SELECT underpins Wegovy's cardiovascular indication and, practically, opens a coverage pathway: a patient with established CV disease may qualify for coverage on cardiovascular grounds even where a plan excludes weight-loss drugs. The evidence created not just a clinical benefit but an access route.
Why brand evidence doesn't transfer to compounded
Every trial above tested an FDA-approved product manufactured to consistent specifications. Compounded semaglutide is prepared by pharmacies without premarket FDA review for safety, effectiveness, or quality, and its potency, purity, and — for non-injectable routes — absorption are not established by these trials.
This is the single most important reading-skill for semaglutide marketing. “Clinically proven,” “15 percent weight loss,” “backed by research” — these claims trace to trials of the approved products. A compounded injectable may plausibly behave similarly if it truly contains the same active ingredient at the labeled dose, but that is an inference, not a tested result. For sublingual and oral compounded products using different routes, even the inference fails.
What the evidence lets you conclude
You can conclude a great deal: injectable semaglutide produces substantial, durable weight loss while taken; it improves glycemic control; it reduces cardiovascular events in a high-risk population; and oral semaglutide works for diabetes with the right formulation. These are strong, replicated findings.

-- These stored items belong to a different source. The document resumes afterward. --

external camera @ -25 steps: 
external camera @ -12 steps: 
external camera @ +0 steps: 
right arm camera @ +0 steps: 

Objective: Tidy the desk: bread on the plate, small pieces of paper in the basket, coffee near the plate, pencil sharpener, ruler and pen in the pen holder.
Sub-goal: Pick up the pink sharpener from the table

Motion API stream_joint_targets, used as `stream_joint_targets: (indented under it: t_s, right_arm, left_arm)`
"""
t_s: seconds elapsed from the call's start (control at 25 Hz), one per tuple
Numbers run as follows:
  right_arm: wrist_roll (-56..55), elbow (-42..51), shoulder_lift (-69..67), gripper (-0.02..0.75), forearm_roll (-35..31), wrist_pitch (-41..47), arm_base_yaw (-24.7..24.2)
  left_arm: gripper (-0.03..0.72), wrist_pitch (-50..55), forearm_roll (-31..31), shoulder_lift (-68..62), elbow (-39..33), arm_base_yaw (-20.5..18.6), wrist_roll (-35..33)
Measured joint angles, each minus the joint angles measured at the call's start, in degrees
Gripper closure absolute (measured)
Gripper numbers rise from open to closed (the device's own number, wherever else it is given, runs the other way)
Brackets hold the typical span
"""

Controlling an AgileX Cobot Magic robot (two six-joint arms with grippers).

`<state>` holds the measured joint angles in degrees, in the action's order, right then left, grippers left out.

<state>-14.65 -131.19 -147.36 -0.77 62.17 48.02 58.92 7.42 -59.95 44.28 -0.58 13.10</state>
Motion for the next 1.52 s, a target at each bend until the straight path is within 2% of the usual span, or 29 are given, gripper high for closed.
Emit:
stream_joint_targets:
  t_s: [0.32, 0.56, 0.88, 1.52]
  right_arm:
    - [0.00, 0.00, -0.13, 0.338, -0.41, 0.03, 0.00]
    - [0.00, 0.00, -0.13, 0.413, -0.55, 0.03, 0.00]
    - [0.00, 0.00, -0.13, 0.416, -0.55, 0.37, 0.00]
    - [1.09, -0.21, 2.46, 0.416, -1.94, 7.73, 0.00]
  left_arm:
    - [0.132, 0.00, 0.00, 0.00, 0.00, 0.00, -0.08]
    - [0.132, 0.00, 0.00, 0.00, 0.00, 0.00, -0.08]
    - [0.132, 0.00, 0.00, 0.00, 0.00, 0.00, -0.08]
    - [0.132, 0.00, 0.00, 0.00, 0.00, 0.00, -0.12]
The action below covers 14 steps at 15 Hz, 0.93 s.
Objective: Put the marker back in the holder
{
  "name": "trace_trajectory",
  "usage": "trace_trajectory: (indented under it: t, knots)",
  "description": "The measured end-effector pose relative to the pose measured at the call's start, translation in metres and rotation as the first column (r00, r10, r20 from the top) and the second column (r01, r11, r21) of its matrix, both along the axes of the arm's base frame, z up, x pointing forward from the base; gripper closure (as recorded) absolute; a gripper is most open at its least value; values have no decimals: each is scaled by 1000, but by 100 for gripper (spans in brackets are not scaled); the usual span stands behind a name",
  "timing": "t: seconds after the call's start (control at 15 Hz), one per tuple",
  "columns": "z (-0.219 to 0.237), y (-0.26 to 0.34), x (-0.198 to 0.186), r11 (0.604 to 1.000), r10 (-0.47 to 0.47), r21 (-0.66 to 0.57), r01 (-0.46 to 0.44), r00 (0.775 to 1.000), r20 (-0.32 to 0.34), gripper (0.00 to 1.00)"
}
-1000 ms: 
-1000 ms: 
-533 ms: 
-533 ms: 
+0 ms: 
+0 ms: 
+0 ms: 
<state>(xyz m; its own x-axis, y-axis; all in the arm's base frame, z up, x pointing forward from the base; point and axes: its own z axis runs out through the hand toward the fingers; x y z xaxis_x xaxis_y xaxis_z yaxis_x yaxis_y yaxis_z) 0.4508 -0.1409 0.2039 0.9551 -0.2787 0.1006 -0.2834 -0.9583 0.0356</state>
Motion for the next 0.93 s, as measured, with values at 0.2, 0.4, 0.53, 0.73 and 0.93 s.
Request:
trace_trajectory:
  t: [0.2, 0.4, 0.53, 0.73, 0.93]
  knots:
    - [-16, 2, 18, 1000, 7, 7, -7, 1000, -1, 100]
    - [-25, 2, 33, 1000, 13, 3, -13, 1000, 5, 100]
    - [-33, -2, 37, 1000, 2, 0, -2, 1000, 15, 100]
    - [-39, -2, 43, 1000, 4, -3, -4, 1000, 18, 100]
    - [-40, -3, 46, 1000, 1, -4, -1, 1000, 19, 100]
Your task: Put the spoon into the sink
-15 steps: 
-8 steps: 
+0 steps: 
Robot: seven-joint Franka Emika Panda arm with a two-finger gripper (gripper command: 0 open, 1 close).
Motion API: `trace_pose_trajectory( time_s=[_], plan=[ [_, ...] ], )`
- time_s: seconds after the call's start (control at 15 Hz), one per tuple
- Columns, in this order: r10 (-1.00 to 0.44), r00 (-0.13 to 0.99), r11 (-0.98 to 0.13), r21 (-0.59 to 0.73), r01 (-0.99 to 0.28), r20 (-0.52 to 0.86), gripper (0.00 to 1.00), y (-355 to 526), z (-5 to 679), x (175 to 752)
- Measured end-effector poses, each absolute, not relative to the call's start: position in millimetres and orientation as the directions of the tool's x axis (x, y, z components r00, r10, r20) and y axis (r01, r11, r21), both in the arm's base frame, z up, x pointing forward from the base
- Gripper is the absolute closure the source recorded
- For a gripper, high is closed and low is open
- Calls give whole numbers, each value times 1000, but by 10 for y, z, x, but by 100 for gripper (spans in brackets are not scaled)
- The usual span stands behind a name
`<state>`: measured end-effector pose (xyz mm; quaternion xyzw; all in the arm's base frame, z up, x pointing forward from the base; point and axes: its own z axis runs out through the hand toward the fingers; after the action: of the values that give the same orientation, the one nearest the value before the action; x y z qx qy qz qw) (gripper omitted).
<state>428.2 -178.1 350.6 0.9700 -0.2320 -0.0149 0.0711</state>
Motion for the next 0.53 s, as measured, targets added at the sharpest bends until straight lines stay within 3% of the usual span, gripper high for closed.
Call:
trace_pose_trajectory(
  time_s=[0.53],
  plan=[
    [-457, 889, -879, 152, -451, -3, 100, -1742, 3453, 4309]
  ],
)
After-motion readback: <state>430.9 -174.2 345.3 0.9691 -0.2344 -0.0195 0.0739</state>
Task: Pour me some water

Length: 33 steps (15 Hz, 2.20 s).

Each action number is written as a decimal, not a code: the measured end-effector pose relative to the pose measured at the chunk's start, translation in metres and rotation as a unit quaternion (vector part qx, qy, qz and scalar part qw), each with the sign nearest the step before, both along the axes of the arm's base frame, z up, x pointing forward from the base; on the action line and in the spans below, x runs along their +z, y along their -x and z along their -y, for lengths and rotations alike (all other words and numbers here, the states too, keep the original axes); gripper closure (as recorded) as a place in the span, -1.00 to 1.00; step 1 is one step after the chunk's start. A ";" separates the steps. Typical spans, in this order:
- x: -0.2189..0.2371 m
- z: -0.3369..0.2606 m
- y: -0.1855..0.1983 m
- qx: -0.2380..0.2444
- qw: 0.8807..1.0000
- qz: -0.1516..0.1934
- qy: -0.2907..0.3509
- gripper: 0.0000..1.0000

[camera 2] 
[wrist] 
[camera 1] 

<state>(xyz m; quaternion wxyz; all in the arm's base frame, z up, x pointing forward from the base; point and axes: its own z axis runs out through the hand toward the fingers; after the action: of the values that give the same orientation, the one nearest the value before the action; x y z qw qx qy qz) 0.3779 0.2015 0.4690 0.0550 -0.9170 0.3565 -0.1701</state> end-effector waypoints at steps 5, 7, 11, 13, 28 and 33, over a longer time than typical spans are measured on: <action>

You cannot conclude that any compounded product shares these results by virtue of containing semaglutide. The evidence attaches to specific products at specific doses by specific routes. When a program invites you to transfer the trial numbers to its compounded formulation, the correct response is to ask what evidence exists for that specific product — and to notice when the answer is none.
One further distinction sharpens the point. Trials report both relative and absolute effects, and marketing tends to quote whichever sounds larger. SELECT's roughly 20 percent reduction in cardiovascular events is a relative figure; the absolute reduction in event rate over the trial was a few percentage points, which is still clinically meaningful but a different number. When a program cites a trial statistic, it is worth asking whether the figure is a relative or absolute effect, over what timeframe, and in which population, because those qualifiers change what the number means for any individual reader.
Frequently asked questions
Does compounded semaglutide have the same evidence as Wegovy?
No. The STEP, SUSTAIN, PIONEER, and SELECT trials all tested FDA-approved products. Compounded semaglutide has not undergone that testing; brand results are an inference for compounded injectables and don't apply at all to sublingual or oral compounded formulations.
Which trial is the weight-loss trial?
STEP is the weight-management program (about 15% average loss in STEP-1 with injectable semaglutide 2.4 mg). SELECT added the cardiovascular benefit. SUSTAIN and PIONEER are diabetes programs.
Can I use PIONEER to judge a sublingual ODT product?
No. PIONEER tested Rybelsus, an oral tablet with the SNAC absorption enhancer taken on an empty stomach. A compounded sublingual ODT uses a different route and formulation, so PIONEER's results don't transfer.